◆ Activity ◆
Without altering a single character, set down all of the data below.

◆ Dataset section ◆
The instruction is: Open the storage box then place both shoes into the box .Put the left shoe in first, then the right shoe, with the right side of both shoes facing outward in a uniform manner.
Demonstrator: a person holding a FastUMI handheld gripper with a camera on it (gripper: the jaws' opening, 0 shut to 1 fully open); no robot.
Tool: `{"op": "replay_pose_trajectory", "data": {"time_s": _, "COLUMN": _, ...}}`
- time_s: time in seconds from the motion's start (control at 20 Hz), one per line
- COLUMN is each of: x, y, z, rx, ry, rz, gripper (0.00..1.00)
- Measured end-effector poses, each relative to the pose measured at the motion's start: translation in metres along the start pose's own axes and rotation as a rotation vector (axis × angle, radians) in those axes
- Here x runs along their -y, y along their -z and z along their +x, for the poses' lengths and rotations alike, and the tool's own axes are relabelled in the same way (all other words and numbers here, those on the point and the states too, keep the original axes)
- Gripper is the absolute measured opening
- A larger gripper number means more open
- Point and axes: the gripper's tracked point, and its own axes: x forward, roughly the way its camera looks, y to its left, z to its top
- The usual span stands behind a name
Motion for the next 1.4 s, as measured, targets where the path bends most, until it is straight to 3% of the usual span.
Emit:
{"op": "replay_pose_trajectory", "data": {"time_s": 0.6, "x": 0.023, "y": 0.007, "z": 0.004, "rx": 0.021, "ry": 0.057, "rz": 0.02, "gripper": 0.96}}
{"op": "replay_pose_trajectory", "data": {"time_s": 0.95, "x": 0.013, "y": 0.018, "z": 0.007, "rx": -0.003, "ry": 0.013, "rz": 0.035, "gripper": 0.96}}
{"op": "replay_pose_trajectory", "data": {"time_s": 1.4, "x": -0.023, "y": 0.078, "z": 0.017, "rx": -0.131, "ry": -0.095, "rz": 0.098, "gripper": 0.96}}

◆ Solution below ◆
The instruction is: Open the storage box then place both shoes into the box .Put the left shoe in first, then the right shoe, with the right side of both shoes facing outward in a uniform manner.
Demonstrator: a person holding a FastUMI handheld gripper with a camera on it (gripper: the jaws' opening, 0 shut to 1 fully open); no robot.
Tool: `{"op": "replay_pose_trajectory", "data": {"time_s": _, "COLUMN": _, ...}}`
- time_s: time in seconds from the motion's start (control at 20 Hz), one per line
- COLUMN is each of: x, y, z, rx, ry, rz, gripper (0.00..1.00)
- Measured end-effector poses, each relative to the pose measured at the motion's start: translation in metres along the start pose's own axes and rotation as a rotation vector (axis × angle, radians) in those axes
- Here x runs along their -y, y along their -z and z along their +x, for the poses' lengths and rotations alike, and the tool's own axes are relabelled in the same way (all other words and numbers here, those on the point and the states too, keep the original axes)
- Gripper is the absolute measured opening
- A larger gripper number means more open
- Point and axes: the gripper's tracked point, and its own axes: x forward, roughly the way its camera looks, y to its left, z to its top
- The usual span stands behind a name
Motion for the next 1.4 s, as measured, targets where the path bends most, until it is straight to 3% of the usual span.
Emit:
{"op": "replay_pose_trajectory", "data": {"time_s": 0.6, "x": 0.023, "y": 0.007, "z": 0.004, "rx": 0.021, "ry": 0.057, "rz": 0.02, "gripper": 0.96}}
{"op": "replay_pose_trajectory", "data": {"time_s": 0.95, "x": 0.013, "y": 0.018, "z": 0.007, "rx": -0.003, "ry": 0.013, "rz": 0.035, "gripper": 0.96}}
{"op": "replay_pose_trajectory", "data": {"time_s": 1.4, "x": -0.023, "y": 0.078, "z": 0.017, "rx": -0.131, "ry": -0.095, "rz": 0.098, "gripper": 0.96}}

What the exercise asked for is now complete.